→ **Assignment**
Restate all the data word for word and omit the pictures.

→ **Dataset content**
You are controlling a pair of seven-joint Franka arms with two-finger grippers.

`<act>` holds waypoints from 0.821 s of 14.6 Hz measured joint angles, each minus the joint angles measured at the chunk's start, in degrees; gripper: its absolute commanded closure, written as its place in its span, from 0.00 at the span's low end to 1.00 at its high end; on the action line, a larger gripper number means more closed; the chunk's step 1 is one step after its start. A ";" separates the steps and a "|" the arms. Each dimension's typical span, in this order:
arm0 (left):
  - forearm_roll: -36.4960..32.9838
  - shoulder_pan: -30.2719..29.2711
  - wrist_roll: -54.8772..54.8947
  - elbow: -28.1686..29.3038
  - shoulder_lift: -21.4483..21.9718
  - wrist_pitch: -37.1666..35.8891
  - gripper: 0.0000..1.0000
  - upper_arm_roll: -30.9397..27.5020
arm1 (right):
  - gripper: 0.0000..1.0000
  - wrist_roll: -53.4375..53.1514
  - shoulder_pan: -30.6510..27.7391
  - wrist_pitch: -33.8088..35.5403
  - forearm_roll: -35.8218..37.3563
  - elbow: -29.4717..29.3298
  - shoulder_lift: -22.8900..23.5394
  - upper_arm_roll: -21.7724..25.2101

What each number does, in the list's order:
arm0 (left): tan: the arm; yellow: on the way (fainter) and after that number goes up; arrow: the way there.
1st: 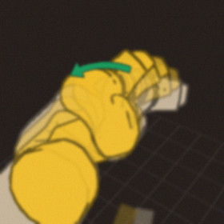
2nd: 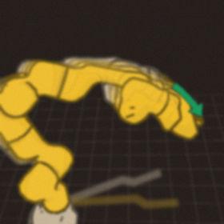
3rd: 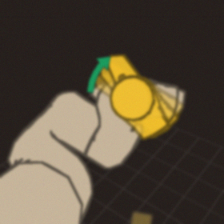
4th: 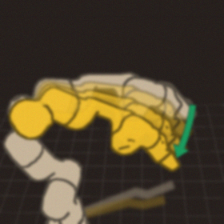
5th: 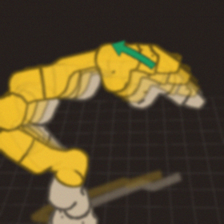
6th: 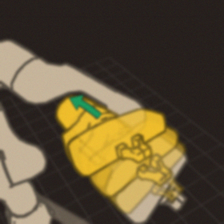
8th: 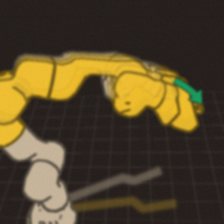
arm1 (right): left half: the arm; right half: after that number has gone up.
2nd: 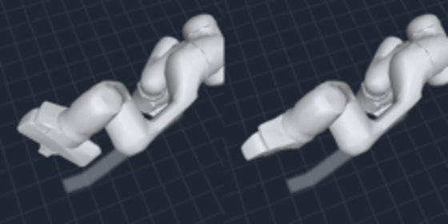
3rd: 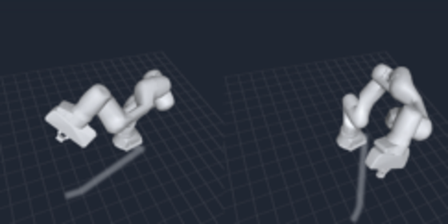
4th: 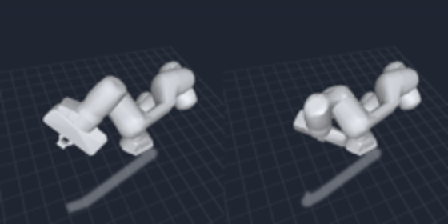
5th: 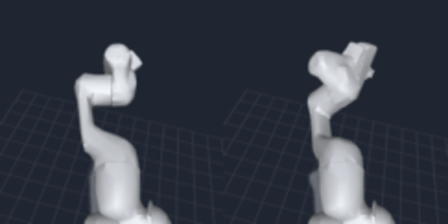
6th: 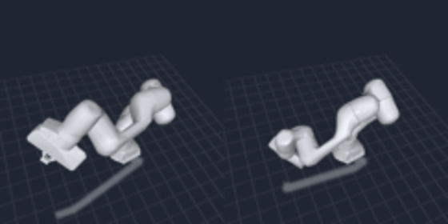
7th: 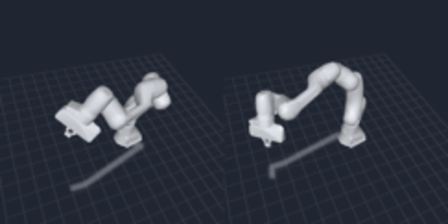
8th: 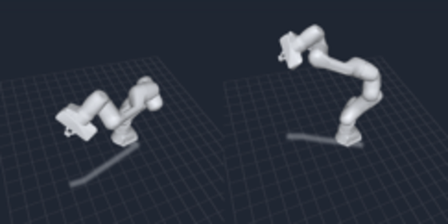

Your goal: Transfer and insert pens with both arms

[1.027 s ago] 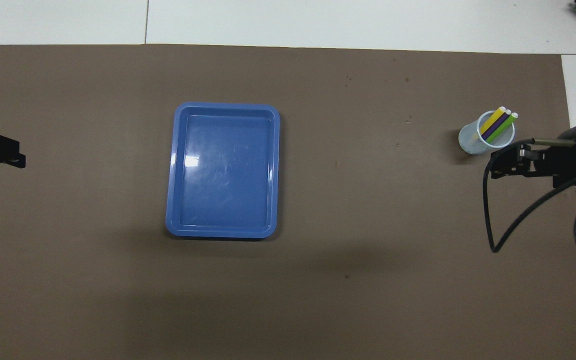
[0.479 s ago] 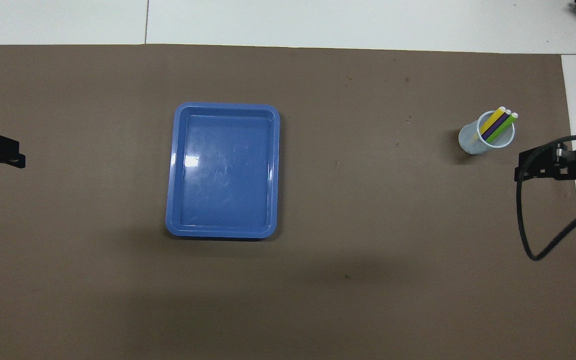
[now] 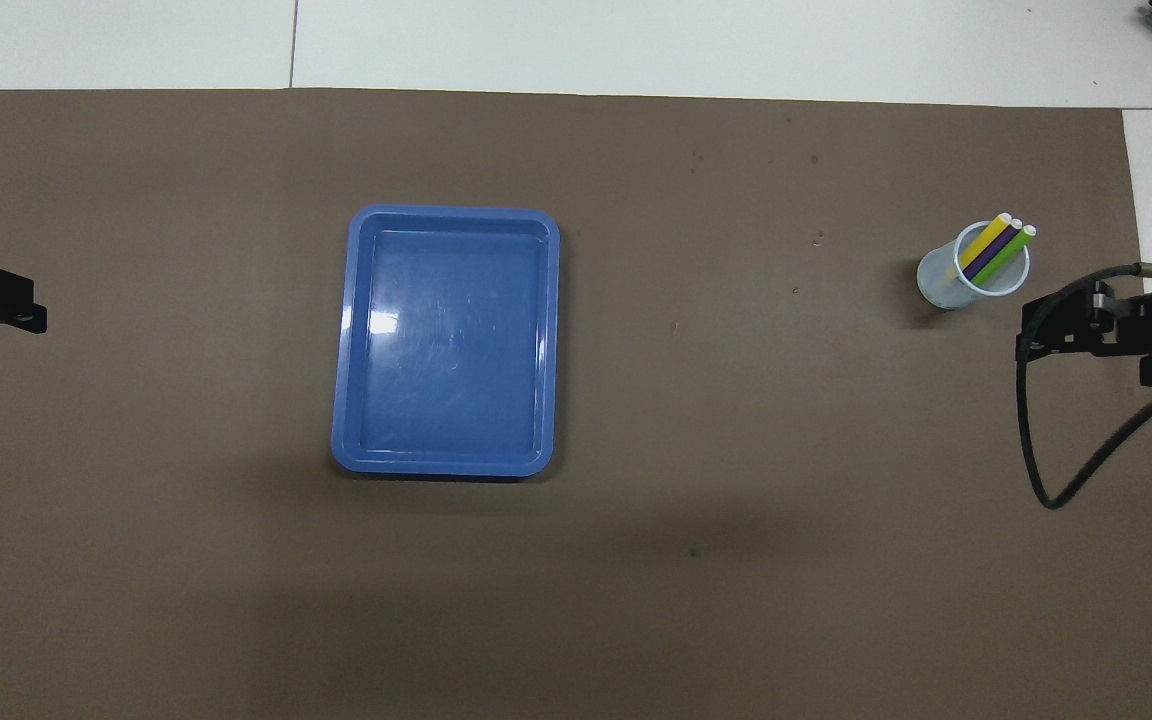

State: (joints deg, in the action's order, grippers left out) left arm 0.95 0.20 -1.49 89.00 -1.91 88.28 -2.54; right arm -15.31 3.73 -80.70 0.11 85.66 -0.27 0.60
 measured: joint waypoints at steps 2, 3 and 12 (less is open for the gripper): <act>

→ **Task result**
You are controlling a pair of seven-joint Franka arms with two-finger grippers.

`<act>` holds waypoints from 0.821 s of 14.6 Hz measured joint angles, each minus the joint angles measured at the chunk's start, in degrees; gripper: its absolute commanded closure, written as its place in its span, from 0.00 at the span's low end to 1.00 at its high end; on the action line, a larger gripper number means more closed; the chunk's step 1 is one step after its start. A ";" separates the steps and a "|" the arms. Each dimension's typical span, in this order:
arm0 (left):
  - forearm_roll: -36.4960..32.9838
  - shoulder_pan: -30.2719..29.2711
  - wrist_roll: -54.8772..54.8947
  - elbow: -28.1686..29.3038
  - shoulder_lift: -21.4483..21.9718
  - wrist_pitch: -37.1666..35.8891
  - gripper: 0.0000..1.0000
  - upper_arm_roll: -30.9397..27.5020
arm1 (right):
  - gripper: 0.0000..1.0000
  - wrist_roll: -53.4375..53.1514
  - shoulder_pan: -30.6510..27.7391
  - wrist_pitch: -33.8088..35.5403
  - forearm_roll: -35.8218..37.3563
  - elbow: -29.4717..29.3298
  - shoulder_lift: -22.8900..23.5394
  - upper_arm_roll: -21.7724..25.2101

What each number does, in the list's order:
arm0 (left): tan: the arm; yellow: on the way (fainter) and after that number goes up; arrow: the way there.
1st: 
2nd: 
3rd: 
4th: 
5th: 
6th: 
8th: 
arm1 (right): left half: the arm; right half: after that number has gone up.
2nd: 
3rd: 
4th: 
5th: 
6th: 
7th: 
8th: 

Your goal: Transfer and insert pens with both arms

[1.027 s ago] 
[0.479 s ago] 
[now] 

State: (joints deg, in the action's order, grippers left out) left arm 0.95 0.20 -1.49 89.00 -1.91 88.28 -2.54; right arm -15.31 3.73 -80.70 0.11 85.66 -0.27 0.60
 measured: joint waypoints at steps 2, 3 and 12 (less is open for the gripper): <act>

There is nothing else to the answer.